Trayvon family lawyer joins outcry over Valdosta teen's death

SAVANNAH — The attorney who helped push for a criminal prosecution in Trayvon Martin's shooting said Thursday that he's joining the fight to reopen an investigation into the death of a Georgia teenager whose body was found inside a rolled-up wrestling mat at school.

The body of Kendrick Johnson, 17, was found Jan. 11 in south Georgia, and Lowndes County sheriff's investigators concluded that he died in a freak accident -- falling headfirst into an upright mat and becoming trapped. But Johnson's family believes he was killed and has been pressuring authorities into taking a second look at the case.

Now the family has enlisted the help of Tallahassee, Fla.-based attorney Benjamin Crump. Best known as the lawyer who helped focus national attention on the February 2012 shooting death of Martin by neighborhood watch volunteer George Zimmerman, Crump has pursued several civil rights cases against law enforcement agencies. He said Johnson's parents came to him seeking help.

"This is a real-life murder mystery where these parents sent their child to school with a book bag and he was returned to them in a body bag," Crump said in a phone interview. "They brought me in to make sure this is not able to be swept under the rug in small-town Georgia and they never get justice for their child."

School officials found Johnson's body in the gym after his parents reported him missing the night before. He was stuck upside down in the middle of a wrestling mat that had been rolled up and propped upright behind bleachers.

Sheriff Chris Prine has said he suspected Johnson became trapped while trying to retrieve a shoe that fell into the center of the large rolled mat. A Georgia Bureau of Investigation medical examiner concluded that the youth died from positional asphyxia, his body stuck in a position in which he couldn't breathe.

But the teen's parents, Kenneth and Jacquelyn Johnson, hired Dr. William R. Anderson to provide a second opinion after a judge agreed in May to exhume the body. The private pathologist performed his own autopsy in June and presented a four-page report of his findings Aug. 15.

Anderson's report said he detected hemorrhaging on the right side of Johnson's neck. The pathologist concluded the teenager had died from blunt force trauma near his carotid artery and that the fatal blow appeared to be "non-accidental."

GBI spokeswoman Sherry Lang said the agency stands by its original findings.

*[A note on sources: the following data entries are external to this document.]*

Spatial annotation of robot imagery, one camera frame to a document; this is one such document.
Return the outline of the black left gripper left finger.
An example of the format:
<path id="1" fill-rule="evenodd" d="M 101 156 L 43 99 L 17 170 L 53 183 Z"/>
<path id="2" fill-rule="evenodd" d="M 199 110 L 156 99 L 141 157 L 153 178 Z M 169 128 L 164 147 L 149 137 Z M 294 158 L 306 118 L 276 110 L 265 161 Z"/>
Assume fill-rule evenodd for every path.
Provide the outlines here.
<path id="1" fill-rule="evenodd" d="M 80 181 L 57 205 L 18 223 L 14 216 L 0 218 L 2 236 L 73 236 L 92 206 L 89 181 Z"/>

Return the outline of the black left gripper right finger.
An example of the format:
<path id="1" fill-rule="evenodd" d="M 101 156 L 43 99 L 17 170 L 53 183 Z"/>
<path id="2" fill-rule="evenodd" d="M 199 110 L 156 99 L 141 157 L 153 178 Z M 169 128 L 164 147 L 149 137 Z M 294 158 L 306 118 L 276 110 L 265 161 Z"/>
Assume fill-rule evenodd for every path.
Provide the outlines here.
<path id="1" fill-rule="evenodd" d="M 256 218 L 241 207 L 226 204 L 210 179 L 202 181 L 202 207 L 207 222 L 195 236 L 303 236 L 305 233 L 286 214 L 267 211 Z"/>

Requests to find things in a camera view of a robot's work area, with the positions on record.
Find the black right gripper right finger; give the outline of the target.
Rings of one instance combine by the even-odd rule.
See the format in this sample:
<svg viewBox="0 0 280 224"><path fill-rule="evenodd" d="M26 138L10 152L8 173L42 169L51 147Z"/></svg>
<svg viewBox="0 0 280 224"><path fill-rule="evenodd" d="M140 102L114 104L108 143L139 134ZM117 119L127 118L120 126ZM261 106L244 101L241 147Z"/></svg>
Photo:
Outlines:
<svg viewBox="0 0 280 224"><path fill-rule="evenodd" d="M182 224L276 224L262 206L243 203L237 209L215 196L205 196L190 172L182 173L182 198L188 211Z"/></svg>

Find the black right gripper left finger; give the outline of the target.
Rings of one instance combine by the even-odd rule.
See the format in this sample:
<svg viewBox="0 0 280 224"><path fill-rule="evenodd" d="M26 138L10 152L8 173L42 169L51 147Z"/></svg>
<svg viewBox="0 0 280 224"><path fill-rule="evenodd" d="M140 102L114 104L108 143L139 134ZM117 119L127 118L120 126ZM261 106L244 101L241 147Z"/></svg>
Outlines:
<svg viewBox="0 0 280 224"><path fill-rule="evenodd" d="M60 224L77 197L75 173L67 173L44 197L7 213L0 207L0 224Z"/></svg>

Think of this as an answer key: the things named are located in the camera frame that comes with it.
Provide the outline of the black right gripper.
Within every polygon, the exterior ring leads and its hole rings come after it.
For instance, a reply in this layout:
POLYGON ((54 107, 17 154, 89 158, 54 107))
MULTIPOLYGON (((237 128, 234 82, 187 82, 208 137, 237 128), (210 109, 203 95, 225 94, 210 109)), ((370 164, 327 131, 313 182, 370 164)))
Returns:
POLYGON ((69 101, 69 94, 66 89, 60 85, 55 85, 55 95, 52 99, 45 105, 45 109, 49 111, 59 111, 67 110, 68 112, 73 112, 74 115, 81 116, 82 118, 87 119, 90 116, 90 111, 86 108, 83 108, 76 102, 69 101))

"We have an excellent team of medical examiners, and we stand by them 100 percent," Lang said.

Johnson's family asked the Justice Department to get involved, arguing that authorities failed to investigate Johnson's death thoroughly because he's black. But the Justice Department found insufficient evidence to support an investigation. U.S. Attorney Michael Moore in Macon has been monitoring the case but has yet to announce whether he'll take any further action. Moore did not immediately return a phone message Thursday.

Crump said the Johnson family's legal team plans to focus on getting the official manner of death in the case changed from accidental to homicide. Asked how he planned to do that, Crump said, "We're going to have to look at getting the courts involved." He said it was too soon to be more specific.